CSU-Krise Showdown in Kreuth


Der Machtkampf um die Zukunft von Bayerns Ministerpräsident Edmund Stoiber tritt heute in eine entscheidende Phase. Der angeschlagene Stoiber trifft sich in Wildbad Kreuth mit den CSU-Abgeordneten zur Aussprache. Zuvor hatte er erstmals sogar einen Rückzug angedeutet.

Der heutige Dienstag könnte zum Tag der Entscheidung für Edmund Stoiber werden: Der bayerische Ministerpräsident und CSU-Chef stellt sich stellt sich nach ersten Rückzugs-Signalen der Kritik allen 124 Abgeordneten der CSU-Landtagsfraktion am Nachmittag in Wildbad Kreuth zur offenen Aussprache über seine politische Zukunft.

Die Fraktion setzt ihre Beratungen am Morgen fort. Das Grundsatzreferat Stoibers mit anschließender Aussprache ist für 14.30 Uhr vorgesehen. Am Vorabend hatte der um sein politisches Überleben ringende CSU- Chef nach wochenlangem Machtkampf in der Partei erstmals einen Rückzug angedeutet. Bei der Landtagswahl 2008 wolle er wieder antreten, müsse dies aber nicht, sagte Stoiber vor dem Fraktionsvorstand. Er nannte den als heißen Kandidaten für den CSU- Vorsitz gehandelten Parteivize Horst Seehofer "erste Wahl für höchste Ämter". Die schwere Führungskrise entwickelte sich mit Gerüchten über eine angebliche Liebesaffäre Seehofers zur Schlammschlacht.

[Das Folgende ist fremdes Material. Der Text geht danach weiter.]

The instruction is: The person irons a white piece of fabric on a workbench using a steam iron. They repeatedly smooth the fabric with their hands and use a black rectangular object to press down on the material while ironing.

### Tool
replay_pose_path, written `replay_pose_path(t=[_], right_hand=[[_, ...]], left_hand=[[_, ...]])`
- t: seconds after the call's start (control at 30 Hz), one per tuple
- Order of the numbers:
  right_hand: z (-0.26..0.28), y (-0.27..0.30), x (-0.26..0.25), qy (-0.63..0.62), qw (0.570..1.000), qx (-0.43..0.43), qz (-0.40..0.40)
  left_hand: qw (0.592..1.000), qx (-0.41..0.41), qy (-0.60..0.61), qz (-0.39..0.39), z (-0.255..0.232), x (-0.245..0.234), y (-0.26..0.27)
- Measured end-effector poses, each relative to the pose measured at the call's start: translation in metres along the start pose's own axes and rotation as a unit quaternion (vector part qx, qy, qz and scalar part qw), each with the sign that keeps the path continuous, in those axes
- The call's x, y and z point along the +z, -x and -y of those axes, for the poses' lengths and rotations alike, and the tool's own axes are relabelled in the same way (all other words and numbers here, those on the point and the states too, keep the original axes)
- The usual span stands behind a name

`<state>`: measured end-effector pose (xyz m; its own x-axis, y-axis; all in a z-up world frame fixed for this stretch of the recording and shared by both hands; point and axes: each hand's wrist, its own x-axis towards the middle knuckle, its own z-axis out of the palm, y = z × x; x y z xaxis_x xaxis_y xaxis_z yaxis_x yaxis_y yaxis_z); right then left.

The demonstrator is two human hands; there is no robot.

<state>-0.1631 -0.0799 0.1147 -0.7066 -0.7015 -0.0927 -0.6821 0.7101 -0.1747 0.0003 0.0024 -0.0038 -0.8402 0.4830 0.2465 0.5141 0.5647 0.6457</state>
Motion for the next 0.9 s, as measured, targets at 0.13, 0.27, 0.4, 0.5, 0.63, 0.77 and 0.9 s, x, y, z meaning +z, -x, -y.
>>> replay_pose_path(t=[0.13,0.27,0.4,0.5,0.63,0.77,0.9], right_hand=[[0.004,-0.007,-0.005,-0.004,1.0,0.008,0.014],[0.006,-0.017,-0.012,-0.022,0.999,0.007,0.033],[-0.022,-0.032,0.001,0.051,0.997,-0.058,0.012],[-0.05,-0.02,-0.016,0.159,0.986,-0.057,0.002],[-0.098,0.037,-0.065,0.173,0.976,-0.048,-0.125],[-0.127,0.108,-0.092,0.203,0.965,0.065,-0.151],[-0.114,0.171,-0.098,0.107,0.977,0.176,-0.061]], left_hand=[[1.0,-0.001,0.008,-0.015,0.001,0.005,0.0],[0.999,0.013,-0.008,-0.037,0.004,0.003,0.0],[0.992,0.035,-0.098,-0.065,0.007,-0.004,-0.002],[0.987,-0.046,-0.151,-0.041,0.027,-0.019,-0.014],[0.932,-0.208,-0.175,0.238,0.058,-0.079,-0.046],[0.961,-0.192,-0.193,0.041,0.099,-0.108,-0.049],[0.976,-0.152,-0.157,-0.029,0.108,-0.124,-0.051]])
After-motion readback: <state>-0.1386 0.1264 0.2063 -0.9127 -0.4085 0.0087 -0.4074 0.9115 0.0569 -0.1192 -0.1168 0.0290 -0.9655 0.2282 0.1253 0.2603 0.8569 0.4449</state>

Rückhalt in Bayern schwindet

Stoiber wolle auf die Fraktion zugehen, hieß es von Teilnehmern in Kreuth. Bei der mehrstündigen Aussprache mit dem Fraktionsvorstand wurde Stoiber mit ausführlicher Kritik konfrontiert. Über die Nominierung zum Spitzenkandidaten solle ein Parteitag im Herbst entscheiden, sagte Stoiber nach den Angaben. Der CSU-Chef strebe an, dass die Delegierten geschlossen in den Parteitag "hinein- und auch wieder hinausgehen", hieß es. Wenn nicht mehr er antrete, dann solle der Parteitag geschlossen hinter einem neuen Kandidaten stehen.

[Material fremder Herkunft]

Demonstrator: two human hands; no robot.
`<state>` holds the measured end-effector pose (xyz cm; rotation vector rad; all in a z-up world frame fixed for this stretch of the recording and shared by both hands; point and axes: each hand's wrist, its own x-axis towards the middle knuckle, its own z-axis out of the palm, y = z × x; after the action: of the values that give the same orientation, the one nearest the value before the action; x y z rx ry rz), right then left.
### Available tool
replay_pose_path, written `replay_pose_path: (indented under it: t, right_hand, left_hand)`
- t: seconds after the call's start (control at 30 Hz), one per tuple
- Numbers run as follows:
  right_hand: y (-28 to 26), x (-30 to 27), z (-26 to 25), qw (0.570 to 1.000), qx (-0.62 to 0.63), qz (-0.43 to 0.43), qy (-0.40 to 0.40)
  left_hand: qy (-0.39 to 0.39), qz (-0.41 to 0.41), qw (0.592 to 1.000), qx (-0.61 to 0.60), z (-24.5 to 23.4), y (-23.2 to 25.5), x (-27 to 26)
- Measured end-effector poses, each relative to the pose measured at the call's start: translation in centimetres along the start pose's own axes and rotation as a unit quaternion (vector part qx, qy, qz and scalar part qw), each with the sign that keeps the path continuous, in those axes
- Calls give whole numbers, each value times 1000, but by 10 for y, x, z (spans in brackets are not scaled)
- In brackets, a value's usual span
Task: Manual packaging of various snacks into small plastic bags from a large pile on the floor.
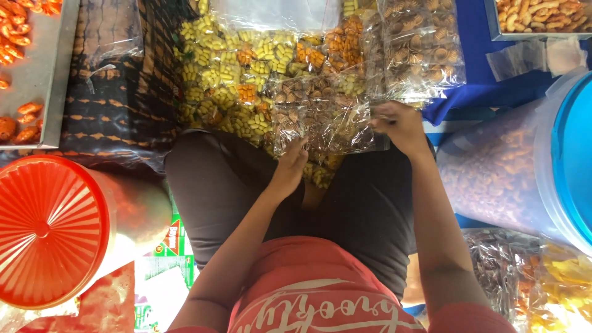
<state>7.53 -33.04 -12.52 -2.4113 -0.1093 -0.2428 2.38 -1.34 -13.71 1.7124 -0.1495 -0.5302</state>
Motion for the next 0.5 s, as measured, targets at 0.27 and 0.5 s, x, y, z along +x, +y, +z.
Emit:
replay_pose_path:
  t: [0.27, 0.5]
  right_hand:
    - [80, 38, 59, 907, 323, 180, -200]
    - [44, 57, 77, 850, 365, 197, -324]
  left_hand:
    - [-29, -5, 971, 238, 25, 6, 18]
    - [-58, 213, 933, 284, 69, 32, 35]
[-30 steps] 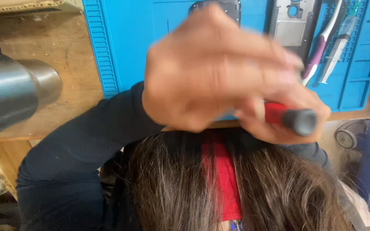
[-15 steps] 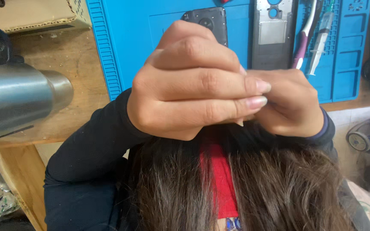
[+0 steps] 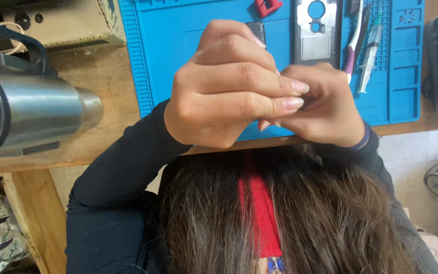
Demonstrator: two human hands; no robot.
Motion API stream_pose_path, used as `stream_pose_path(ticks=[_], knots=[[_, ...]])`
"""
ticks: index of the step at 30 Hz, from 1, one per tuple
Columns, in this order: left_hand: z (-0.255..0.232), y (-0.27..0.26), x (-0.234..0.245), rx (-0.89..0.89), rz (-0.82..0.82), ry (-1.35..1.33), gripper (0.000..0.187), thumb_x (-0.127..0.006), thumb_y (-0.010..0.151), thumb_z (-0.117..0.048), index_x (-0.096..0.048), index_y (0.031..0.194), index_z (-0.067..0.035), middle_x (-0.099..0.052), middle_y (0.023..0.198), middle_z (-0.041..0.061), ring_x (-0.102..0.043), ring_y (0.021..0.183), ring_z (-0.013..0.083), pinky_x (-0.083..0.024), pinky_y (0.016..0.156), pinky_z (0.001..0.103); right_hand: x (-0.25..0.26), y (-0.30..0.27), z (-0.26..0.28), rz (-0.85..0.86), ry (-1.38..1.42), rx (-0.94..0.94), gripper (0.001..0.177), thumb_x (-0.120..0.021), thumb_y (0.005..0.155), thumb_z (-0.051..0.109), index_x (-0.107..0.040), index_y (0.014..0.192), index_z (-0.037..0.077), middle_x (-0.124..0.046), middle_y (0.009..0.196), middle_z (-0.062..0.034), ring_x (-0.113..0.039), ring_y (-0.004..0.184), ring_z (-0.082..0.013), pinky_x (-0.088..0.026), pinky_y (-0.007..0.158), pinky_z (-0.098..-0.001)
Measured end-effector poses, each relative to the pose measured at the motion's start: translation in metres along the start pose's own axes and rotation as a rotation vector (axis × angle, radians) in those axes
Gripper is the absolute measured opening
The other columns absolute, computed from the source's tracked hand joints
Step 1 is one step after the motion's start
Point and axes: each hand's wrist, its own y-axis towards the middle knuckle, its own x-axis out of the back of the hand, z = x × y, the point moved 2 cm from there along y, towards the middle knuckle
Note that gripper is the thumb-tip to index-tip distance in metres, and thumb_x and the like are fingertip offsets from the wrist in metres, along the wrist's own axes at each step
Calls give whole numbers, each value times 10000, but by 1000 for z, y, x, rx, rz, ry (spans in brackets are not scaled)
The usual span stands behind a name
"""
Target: The person uses a screwdriver to remove screws from the back of a disassembled Motorola phone. They then use a red plastic tool to pry open a small component on the phone's back cover. The person repeatedly touches their face and hair throughout the process.
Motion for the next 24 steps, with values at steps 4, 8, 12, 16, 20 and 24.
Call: stream_pose_path(ticks=[4, 8, 12, 16, 20, 24], knots=[[3, 2, 2, 10, 61, 3, 270, -503, 1007, -163, -714, 965, 0, -671, 1070, 82, -610, 940, 300, -428, 887, 468, -18, 8, 7, -287, 27, 34, 566, -776, 774, 176, -212, 772, 123, -280, 711, -5, -237, 673, -130, -202, 579, -281], [5, 4, 1, -35, 5, 38, 229, -521, 995, -90, -714, 919, 9, -686, 1011, 82, -638, 896, 245, -439, 859, 438, 1, -3, -11, -153, -18, 47, 537, -857, 736, 210, -513, 1100, 13, -548, 1021, -67, -555, 923, -144, -445, 832, -276], [9, 2, 4, -66, -3, 77, 233, -511, 990, -70, -725, 928, -1, -708, 993, 96, -631, 812, 229, -444, 889, 411, 7, 6, 6, 5, -93, 29, 107, -666, 908, 33, -593, 834, 8, -606, 721, -76, -524, 623, -150, -435, 574, -274], [9, -4, 1, -31, -11, 59, 176, -609, 966, -142, -727, 953, -12, -694, 1044, 76, -657, 859, 233, -486, 923, 444, 6, 11, 4, -155, -33, -28, 464, -944, 618, 176, -513, 747, 64, -576, 727, -26, -484, 688, -83, -409, 630, -229], [12, -1, 6, -66, 3, 55, 208, -548, 982, -101, -721, 925, -1, -700, 1008, 94, -661, 869, 245, -469, 921, 449, 9, 8, -5, -38, -77, -13, 583, -878, 699, 250, -531, 1115, 34, -578, 976, -34, -533, 867, -119, -454, 780, -264], [11, -1, 4, -54, -10, 57, 274, -465, 996, -70, -723, 921, -15, -709, 996, 84, -644, 805, 234, -444, 927, 445, 12, 13, 4, 125, 14, 86, 114, -585, 917, 110, -593, 885, 1, -649, 804, -95, -618, 705, -192, -490, 654, -305]])
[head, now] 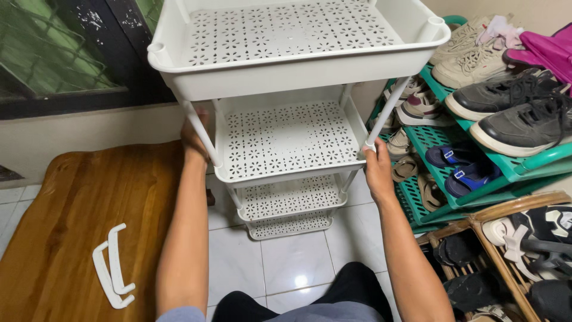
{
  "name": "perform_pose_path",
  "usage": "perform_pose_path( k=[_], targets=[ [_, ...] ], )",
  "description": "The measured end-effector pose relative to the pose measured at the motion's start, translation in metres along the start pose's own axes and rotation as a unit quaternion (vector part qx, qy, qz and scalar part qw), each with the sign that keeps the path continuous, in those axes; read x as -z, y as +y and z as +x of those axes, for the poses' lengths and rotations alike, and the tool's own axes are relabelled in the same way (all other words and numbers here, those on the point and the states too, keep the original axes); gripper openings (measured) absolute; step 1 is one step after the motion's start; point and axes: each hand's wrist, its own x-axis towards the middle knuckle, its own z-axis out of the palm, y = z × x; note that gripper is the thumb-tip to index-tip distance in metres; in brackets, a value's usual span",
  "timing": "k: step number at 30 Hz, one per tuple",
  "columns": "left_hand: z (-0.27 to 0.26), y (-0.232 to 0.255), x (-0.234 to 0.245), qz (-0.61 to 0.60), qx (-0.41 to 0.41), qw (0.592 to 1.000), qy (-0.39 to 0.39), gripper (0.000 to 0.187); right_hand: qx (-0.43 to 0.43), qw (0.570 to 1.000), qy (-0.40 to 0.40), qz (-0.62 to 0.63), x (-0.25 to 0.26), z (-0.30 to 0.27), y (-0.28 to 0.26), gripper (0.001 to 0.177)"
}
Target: The person assembles a white plastic three-tier storage shelf by stacking perforated trays onto vertical poles and attaching two side handles to the top tray. The person aligns each tray and secures the handles, completing the assembly.
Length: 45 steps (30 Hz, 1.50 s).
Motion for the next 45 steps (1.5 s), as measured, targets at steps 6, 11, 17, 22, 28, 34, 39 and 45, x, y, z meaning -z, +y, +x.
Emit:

Nach einer Infratest-dimap-Blitzumfrage der ARD-"Tagesthemen" befürworten nur noch 29 Prozent der Bayern eine erneute Kandidatur Stoibers bei der Landtagswahl 2008. Rund 64 Prozent lehnen dies ab. 85 Prozent beklagen zudem, der Ministerpräsident klebe an der Macht. Von den CSU-Anhängern meinten zuletzt noch 49 Prozent, Stoiber solle 2008 wieder kandidieren. Als Stoibers schwerwiegendste Fehlentscheidung wird sein Umgang mit der parteiinternen Kritikerin Gabriele Pauli angesehen: 68 Prozent der Befragten sagen, das Verhalten des Ministerpräsidenten gegenüber der Fürther CSU-Landrätin sei falsch, nur 17 Prozent halten es für richtig.

Für Stoibers mögliche Nachfolge wird Bayerns Innenminister Günther Beckstein von 47 Prozent favorisiert, vor Bundesverbraucherminister Horst Seehofer (24 Prozent). In der Sonntagsfrage zum Wahlverhalten in Bayern fiel die CSU seit Anfang Januar auf nunmehr 50 Prozent (minus 4 Punkte).

Machtwechseln mit "Stil"

Der CSU-Bundestagsabgeordnete Norbert Geis lobte die Bereitschaft Stoibers zum Verzicht. "Das ist eine sehr noble Einstellung", sagte er dem "Kölner Stadt-Anzeiger". Aus der CSU-Landesgruppe verlautete dem Blatt zufolge, der Machtwechsel in Bayern müsse "mit Stil und Würde" vollzogen werden. "Es kommt darauf an, das es mit Edmund Stoiber läuft, nicht gegen ihn."

Führende CSU-Politiker verurteilten einen Bericht der "Bild"- Zeitung über eine angebliche außereheliche Affäre Seehofers. Das Blatt berief sich auf Getuschel von "Parteifreunden". Stoiber stellte sich hinter Seehofer, der sein "uneingeschränktes Vertrauen" habe. Er finde es "unanständig", was in Medien gestreut werde. CSU- Vize Barbara Stamm warnte ihre Partei vor einer Schlammschlacht. "Jetzt sind wir wirklich im untersten Keller gelandet", sagte sie dem "Münchner Merkur".